I am following this guide http://doc.scrapy.org/en/0.16/topics/practices.html#run-scrapy-from-a-script to run scrapy from my script. Here is part of my script:
crawler = Crawler(Settings(settings))
crawler.configure()
spider = crawler.spiders.create(spider_name)
crawler.crawl(spider)
crawler.start()
log.start()
reactor.run()
print "It can't be printed out!"
It works at it should: visits pages, scrape needed info and stores output json where I told it(via FEED_URI). But when spider finishing his work(I can see it by number in output json) execution of my script wouldn't resume. Probably it isn't scrapy problem. And answer should somewhere in twisted's reactor. How could I release thread execution?
You will need to stop the reactor when the spider finishes. You can accomplish this by listening for the spider_closed
signal:
from twisted.internet import reactor
from scrapy import log, signals
from scrapy.crawler import Crawler
from scrapy.settings import Settings
from scrapy.xlib.pydispatch import dispatcher
from testspiders.spiders.followall import FollowAllSpider
def stop_reactor():
reactor.stop()
dispatcher.connect(stop_reactor, signal=signals.spider_closed)

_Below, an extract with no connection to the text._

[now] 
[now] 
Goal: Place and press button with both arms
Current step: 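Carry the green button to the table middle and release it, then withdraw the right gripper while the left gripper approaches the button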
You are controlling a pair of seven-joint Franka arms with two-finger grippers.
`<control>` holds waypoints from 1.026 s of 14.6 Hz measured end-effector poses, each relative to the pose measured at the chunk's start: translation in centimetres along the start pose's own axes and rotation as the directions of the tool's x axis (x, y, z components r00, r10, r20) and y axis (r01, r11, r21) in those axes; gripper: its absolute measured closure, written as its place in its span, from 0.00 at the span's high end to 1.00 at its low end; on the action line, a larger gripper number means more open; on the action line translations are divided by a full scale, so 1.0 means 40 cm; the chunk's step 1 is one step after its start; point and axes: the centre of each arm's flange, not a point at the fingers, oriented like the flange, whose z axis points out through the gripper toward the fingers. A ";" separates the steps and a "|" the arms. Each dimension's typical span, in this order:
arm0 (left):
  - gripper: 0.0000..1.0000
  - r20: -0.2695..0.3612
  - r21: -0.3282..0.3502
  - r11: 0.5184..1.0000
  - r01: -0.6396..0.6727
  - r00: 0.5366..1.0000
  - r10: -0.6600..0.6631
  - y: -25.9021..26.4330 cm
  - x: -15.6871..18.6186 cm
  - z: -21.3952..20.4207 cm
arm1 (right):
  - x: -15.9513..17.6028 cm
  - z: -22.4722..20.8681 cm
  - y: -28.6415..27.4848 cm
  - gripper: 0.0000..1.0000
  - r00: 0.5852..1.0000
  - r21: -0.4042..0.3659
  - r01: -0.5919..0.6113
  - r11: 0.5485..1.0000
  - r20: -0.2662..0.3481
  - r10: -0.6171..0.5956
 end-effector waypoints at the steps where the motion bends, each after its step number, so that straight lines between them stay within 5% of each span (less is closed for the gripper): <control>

spider = FollowAllSpider(domain='scrapinghub.com')
crawler = Crawler(Settings())
crawler.configure()
crawler.crawl(spider)
crawler.start()
log.start()
log.msg('Running reactor...')
reactor.run() # the script will block here until the spider is closed
log.msg('Reactor stopped.')
And the command line log output might look something like:
stav@maia:/srv/scrapy/testspiders$ ./api
2013-02-10 14:49:38-0600 [scrapy] INFO: Running reactor...
2013-02-10 14:49:47-0600 [followall] INFO: Closing spider (finished)
2013-02-10 14:49:47-0600 [followall] INFO: Dumping Scrapy stats:
{'downloader/request_bytes': 23934,...}
2013-02-10 14:49:47-0600 [followall] INFO: Spider closed (finished)
2013-02-10 14:49:47-0600 [scrapy] INFO: Reactor stopped.
stav@maia:/srv/scrapy/testspiders$